Cavett testified the asbestos dust exposure was so bad it looked like “someone dumped a barrel of flour on you.” He further testified that Johns Manville supplied 80% to 90% of the insulation he used.
Experts at the trial testified Cavett suffered from asbestosis and lung cancer that exposure to asbestos caused. After Cavett passed away from asbestos-related lung cancer, his wife Mary was substituted as the plaintiff.
The jury awarded her $800,000 for compensatory damages and $1.5 million for punitive damages.

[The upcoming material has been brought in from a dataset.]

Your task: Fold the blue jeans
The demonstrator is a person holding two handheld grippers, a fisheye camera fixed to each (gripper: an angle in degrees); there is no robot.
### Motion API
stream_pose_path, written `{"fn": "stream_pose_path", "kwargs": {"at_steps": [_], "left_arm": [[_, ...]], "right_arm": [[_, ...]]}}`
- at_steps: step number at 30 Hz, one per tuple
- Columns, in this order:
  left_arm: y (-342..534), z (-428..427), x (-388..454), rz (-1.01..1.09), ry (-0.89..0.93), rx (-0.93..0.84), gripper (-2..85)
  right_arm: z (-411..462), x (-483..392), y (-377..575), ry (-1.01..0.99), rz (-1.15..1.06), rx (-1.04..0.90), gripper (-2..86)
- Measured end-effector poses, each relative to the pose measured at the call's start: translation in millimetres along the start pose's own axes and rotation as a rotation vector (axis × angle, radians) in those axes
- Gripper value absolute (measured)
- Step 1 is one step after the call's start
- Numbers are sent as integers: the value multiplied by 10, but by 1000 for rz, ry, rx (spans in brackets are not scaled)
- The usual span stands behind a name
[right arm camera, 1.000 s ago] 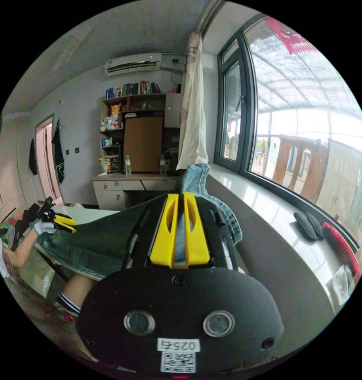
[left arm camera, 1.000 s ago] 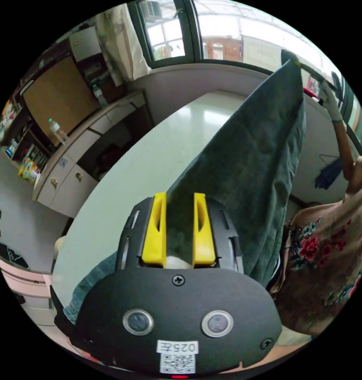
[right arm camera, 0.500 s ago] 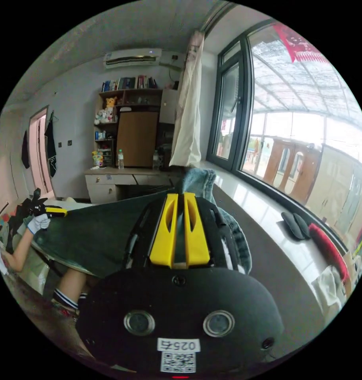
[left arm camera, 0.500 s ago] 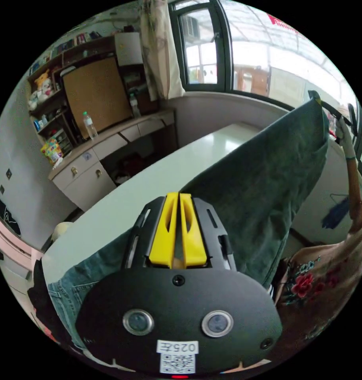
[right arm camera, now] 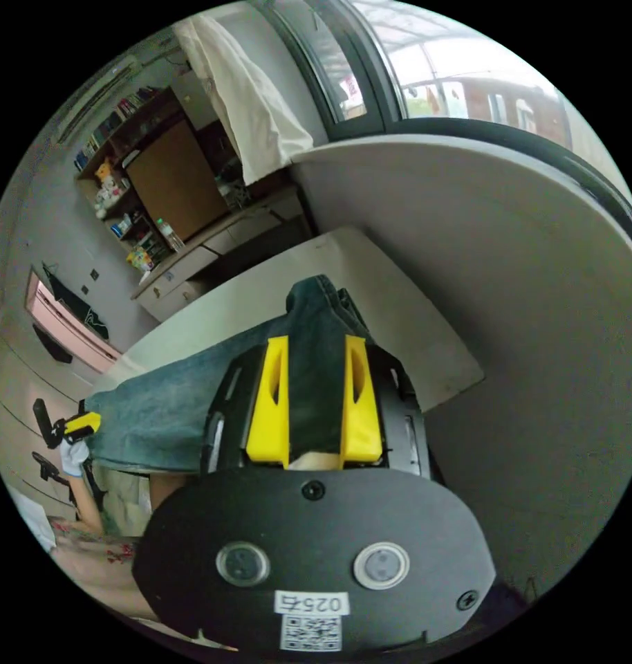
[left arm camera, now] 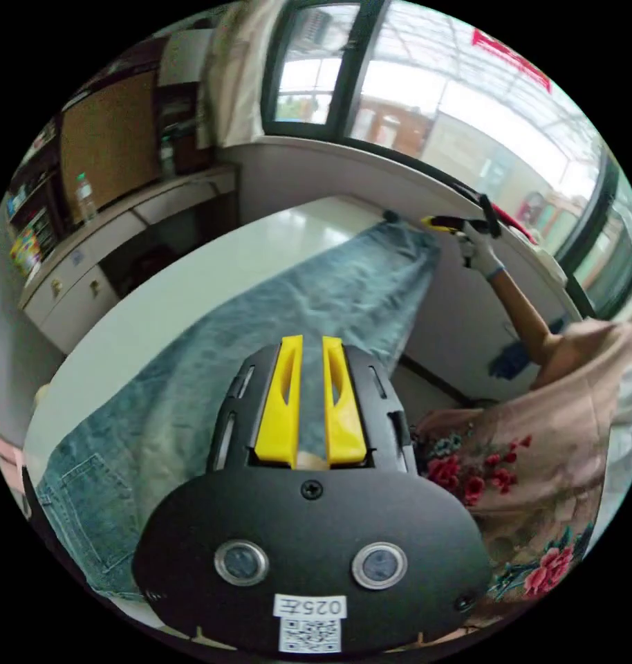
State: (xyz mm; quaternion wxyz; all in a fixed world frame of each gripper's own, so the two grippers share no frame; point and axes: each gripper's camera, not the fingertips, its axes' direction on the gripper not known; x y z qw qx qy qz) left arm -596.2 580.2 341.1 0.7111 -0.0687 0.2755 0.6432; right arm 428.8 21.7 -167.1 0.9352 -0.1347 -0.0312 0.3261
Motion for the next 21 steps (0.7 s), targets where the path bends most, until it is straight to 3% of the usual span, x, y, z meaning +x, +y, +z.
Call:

In another court decision, the U.S. Bankruptcy Court for the Southern District of New York issued an order in 2004 for Travelers Insurance to pay $500 million to settle more than 600,000 claims against Johns Manville. Travelers insured Johns Manville from the 1940s through the 1970s while the company manufactured asbestos-containing products.
Consolidated Steel Shipyard
In 1944, workers from the Asbestos and Magnesia Materials Company, a subcontractor at the Consolidated Steel Shipyard in Orange, Texas, installed Johns Manville insulation. The installation created copious amounts of asbestos dust at the shipyard in Orange.
Years later when employees of the Orange shipyard developed asbestos-related diseases and filed lawsuits, Johns Manville maintained it couldn’t be held liable for their medical conditions. Officials at the company claimed they were unaware asbestos caused disease at the time of installation.
Johns Manville further claimed scientific knowledge and methods of research current at the time were not sophisticated enough to understand the health harms of asbestos exposure. Internal company documentation has since disproven these claims.